Biomedical Semantic Textual Similarity: Evaluation of Sentence Representations Enhanced with Principal Component Reduction and Word Frequency Weighting
[ 1 ] Wydział Informatyki i Telekomunikacji, Politechnika Poznańska | [ 2 ] Instytut Informatyki, Wydział Informatyki i Telekomunikacji, Politechnika Poznańska | [ SzD ] doctoral school student | [ P ] employee
chapter in monograph / paper
EN Biomedical texts encode semantics in domain vocabulary, extensive use of acronyms, proper nouns, named entities, and numerical values with implied meaning. This information is absent from the surface text form, making semantic textual similarity challenging for models trained on the general English language. This paper evaluates different techniques of sentence embedding in semantic textual similarity search in the biomedical domain.
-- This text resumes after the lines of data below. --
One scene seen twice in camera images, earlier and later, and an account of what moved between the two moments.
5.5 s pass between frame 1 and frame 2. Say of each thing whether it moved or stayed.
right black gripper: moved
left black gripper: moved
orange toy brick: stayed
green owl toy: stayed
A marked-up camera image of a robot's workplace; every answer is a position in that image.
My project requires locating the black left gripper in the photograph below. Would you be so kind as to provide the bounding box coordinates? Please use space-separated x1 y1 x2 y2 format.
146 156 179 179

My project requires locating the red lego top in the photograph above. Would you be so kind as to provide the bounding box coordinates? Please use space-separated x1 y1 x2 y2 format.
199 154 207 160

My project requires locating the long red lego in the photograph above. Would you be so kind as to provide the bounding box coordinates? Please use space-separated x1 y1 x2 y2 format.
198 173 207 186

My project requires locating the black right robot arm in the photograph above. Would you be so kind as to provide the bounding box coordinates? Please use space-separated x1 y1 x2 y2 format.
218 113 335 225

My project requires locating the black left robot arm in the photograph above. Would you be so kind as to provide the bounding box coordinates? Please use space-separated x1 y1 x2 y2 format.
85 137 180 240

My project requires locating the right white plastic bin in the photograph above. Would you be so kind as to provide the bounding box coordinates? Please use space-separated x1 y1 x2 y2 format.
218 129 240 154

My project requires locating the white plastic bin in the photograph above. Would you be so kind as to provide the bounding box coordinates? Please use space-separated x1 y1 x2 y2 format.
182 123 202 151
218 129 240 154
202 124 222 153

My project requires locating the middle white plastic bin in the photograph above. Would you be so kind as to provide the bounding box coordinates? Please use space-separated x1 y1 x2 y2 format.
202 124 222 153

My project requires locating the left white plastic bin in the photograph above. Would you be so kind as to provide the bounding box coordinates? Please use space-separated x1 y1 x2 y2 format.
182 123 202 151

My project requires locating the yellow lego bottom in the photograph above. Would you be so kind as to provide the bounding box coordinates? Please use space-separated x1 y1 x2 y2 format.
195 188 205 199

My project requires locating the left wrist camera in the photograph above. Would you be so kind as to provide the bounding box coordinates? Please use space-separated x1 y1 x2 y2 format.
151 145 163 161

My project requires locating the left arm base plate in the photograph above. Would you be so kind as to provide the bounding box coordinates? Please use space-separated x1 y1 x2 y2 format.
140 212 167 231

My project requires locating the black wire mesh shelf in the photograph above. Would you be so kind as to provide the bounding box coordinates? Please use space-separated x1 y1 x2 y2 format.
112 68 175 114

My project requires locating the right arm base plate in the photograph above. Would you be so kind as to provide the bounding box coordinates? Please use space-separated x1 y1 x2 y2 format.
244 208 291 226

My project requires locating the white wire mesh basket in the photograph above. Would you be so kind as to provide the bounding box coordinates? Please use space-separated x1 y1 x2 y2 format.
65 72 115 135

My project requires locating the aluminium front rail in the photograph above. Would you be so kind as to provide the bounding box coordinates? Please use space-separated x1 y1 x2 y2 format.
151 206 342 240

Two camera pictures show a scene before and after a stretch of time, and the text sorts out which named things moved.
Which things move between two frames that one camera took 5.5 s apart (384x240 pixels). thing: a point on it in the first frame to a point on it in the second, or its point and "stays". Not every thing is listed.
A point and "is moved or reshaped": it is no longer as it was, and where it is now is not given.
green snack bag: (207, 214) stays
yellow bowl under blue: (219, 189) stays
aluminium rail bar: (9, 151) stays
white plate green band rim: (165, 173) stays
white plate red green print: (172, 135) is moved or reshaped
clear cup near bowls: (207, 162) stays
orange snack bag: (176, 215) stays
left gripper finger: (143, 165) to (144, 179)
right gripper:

We compare static embeddings, transformer-based representations (focusing on models fine-tuned to the biomedical domain), and sentence transformers. We also introduce two auxiliary techniques: principal component reduction and word frequency embedding weighting. To gain better insights into the latent properties of sentence embeddings, we perform directional expectation tests. We conduct our experiments on two benchmark datasets: the BIOSSES and the Clinical Outcomes. We find that sentence transformers are surprisingly effective, outperforming fine-tuned transformer-based models. Initial experiments also suggest the efficacy of principal component reduction and embedding weighting by word frequency.
393 - 403